Bert Kelly, “The problems of stabilisation schemes,” The Bulletin, December 13, 1983, p. 112.
Kicking the Industries Assistance Commission (IAC) in the teeth is becoming fashionable these days and for two reasons. First, the John Uhrig inquiry into the IAC has encouraged groups such as the Department of Industry and Commerce, with which we dealt last week, who have old scores to settle from battles long ago. Then we have the high protectionists who are always eager to clobber anyone who tries to stop them getting all their feet into the tariff trough.
However, I must admit that I was disappointed to hear the cries of anguish from the wheatgrower organisations when the IAC’s report on wheat was made public. But I was not surprised because long and sometimes bitter experience has taught me that wheatgrower organisations tend to regard any criticisms of their policies with deep resentment. They seem to think of these as being cut in tablets of stone and handed down from Mount Sinai. Let me give an example.
Long ago, back in the early 60s, when I had been in parliament only a short time, the Australian Wheatgrowers’ Federation (AWF) was pressing the then government for an increase in the amount of wheat covered by the guaranteed price.
I attended the AWF meeting in my electorate and heard Tommy Stott, the competent and pugnacious secretary of the AWF, tell the growers when he was fighting for and then I heard him say threateningly, “I understand that there is one Federal MP who is not supporting us in this fight. I cannot find out who it is but, if I do, I will have his guts for garters.”
When he sat down, everyone glared suspiciously at me. So I took a deep breath and my poor little political courage in my hand, made sure that the door into the supper room was open and then said in a trembling voice that I was the villain. Then I told them that, if they got what they wanted, they would blanket the market signals from their farmers and before long there would be so much more wheat grown that wheat quotas would be needed to stop people growing wheat.
This display of political ineptitude was received with dire threats about withdrawal of endorsement and I was told that I was now an MP and must cease having a mind of my own and must do what my wheatgrowers wanted, even if I knew they were wrong. But I was right, and wheat quotes followed a year or so later.
I would like to be able to claim that I have always been as wise and brave as I was on that occasion. But I did not try often or hard enough to head off my farmers when I thought they were wrong. So I went along with the wheat stabilisation scheme that discouraged me from growing wheat when the world was hungry for it and encouraged me to grow it when the demand for it was falling. This is what always happens with stabilisation schemes. And I went along with a home consumption price for wheat that has resulted in Australian growers subsidising the Australian consumers of wheat by many millions of dollars over the years. I have let slip through without fighting as I should these and many other demands of wheatgrower organisations. People are justified in saying that this was political cowardice.

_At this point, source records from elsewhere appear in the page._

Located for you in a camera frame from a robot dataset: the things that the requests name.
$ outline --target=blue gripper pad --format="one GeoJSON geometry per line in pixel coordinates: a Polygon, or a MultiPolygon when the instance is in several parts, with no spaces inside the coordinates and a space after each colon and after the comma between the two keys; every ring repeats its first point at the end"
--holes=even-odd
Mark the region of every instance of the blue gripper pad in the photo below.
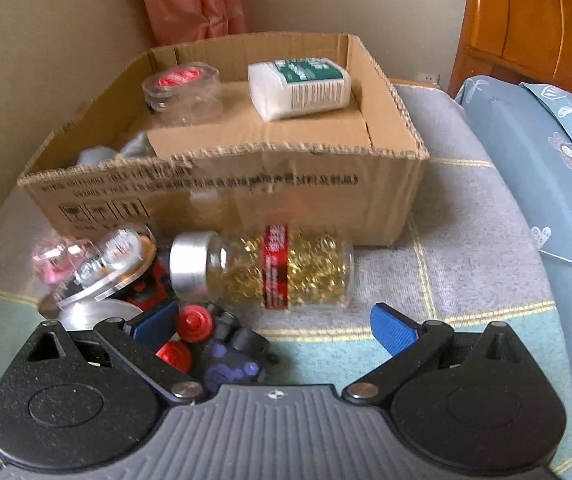
{"type": "Polygon", "coordinates": [[[178,313],[175,301],[156,305],[128,322],[130,336],[140,345],[157,352],[175,334],[178,313]]]}
{"type": "Polygon", "coordinates": [[[370,330],[375,339],[393,356],[405,350],[419,339],[417,325],[410,326],[395,317],[383,303],[376,304],[370,311],[370,330]]]}

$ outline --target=bolt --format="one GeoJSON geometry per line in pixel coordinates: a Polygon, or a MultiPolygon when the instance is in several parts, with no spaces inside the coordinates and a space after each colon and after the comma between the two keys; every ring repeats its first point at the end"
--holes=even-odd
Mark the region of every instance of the bolt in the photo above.
{"type": "Polygon", "coordinates": [[[346,392],[353,399],[371,399],[376,396],[380,390],[372,383],[354,383],[348,386],[346,392]]]}
{"type": "Polygon", "coordinates": [[[195,381],[184,381],[173,384],[171,393],[180,399],[194,399],[202,393],[202,385],[195,381]]]}

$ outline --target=red lid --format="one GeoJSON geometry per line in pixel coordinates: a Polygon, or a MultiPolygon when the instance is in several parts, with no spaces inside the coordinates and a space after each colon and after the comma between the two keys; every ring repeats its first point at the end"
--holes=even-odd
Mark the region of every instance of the red lid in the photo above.
{"type": "Polygon", "coordinates": [[[191,371],[192,355],[188,347],[181,341],[169,341],[157,352],[157,357],[166,361],[180,372],[191,371]]]}
{"type": "Polygon", "coordinates": [[[213,330],[212,316],[201,305],[185,306],[177,317],[177,334],[189,343],[208,339],[213,330]]]}
{"type": "Polygon", "coordinates": [[[197,68],[175,68],[157,80],[157,85],[164,88],[181,86],[200,78],[202,73],[197,68]]]}

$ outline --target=red plastic part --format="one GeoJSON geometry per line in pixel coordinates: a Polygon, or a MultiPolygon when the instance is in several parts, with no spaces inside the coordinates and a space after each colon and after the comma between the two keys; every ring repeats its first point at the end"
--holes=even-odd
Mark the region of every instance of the red plastic part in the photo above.
{"type": "Polygon", "coordinates": [[[207,340],[215,328],[212,316],[201,305],[188,305],[177,317],[177,335],[186,342],[207,340]]]}
{"type": "Polygon", "coordinates": [[[155,259],[144,275],[127,287],[123,299],[146,311],[170,298],[164,286],[165,279],[166,271],[159,260],[155,259]]]}
{"type": "Polygon", "coordinates": [[[192,355],[188,347],[181,341],[169,341],[157,351],[157,357],[170,364],[180,372],[191,371],[192,355]]]}

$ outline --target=blue plastic part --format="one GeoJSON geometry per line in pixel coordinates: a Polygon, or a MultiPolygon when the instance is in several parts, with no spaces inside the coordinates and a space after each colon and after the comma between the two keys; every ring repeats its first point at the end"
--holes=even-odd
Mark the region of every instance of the blue plastic part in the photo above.
{"type": "Polygon", "coordinates": [[[133,340],[157,352],[175,334],[178,313],[179,307],[175,301],[170,301],[151,316],[145,317],[132,329],[133,340]]]}
{"type": "Polygon", "coordinates": [[[393,356],[419,339],[413,327],[377,305],[370,311],[370,330],[375,339],[393,356]]]}

You can understand then when I say that I was not surprised at the critical reaction of the AWF and the Australian Wheat Board (AWB) to the IAC’s report on wheat. I thought it was an excellent report. I admit that I am doubtful about the recommendations against the AWB operating on the futures market and the opposition to the establishment of money reserves.
Both these recommendations seem to me to be a bit too much like back-seat driving. It is no good telling the AWB to behave like a lean commercial organisation and then expecting it to wear commercial hobbles. However, I found myself in general agreement with its main recommendations, particularly the one encouraging competition in the domestic market which should enable many economies to be made, many corners to be cut.
I am becoming increasingly respectful of the way the AWB is now operated and I know that an organisation as competent as it now is could compete very effectively with others in the domestic market.
I do not think it needs to be sheltered from the chill wind of competition as perhaps it did when it could not even get its annual reports out till about eighteen months after they were due.
In short, I thought the IAC’s report on wheat was a credit to it and I don’t care who hears me say so. And I wish wheatgrower organisations would cease seeing themselves as the repository of all wisdom.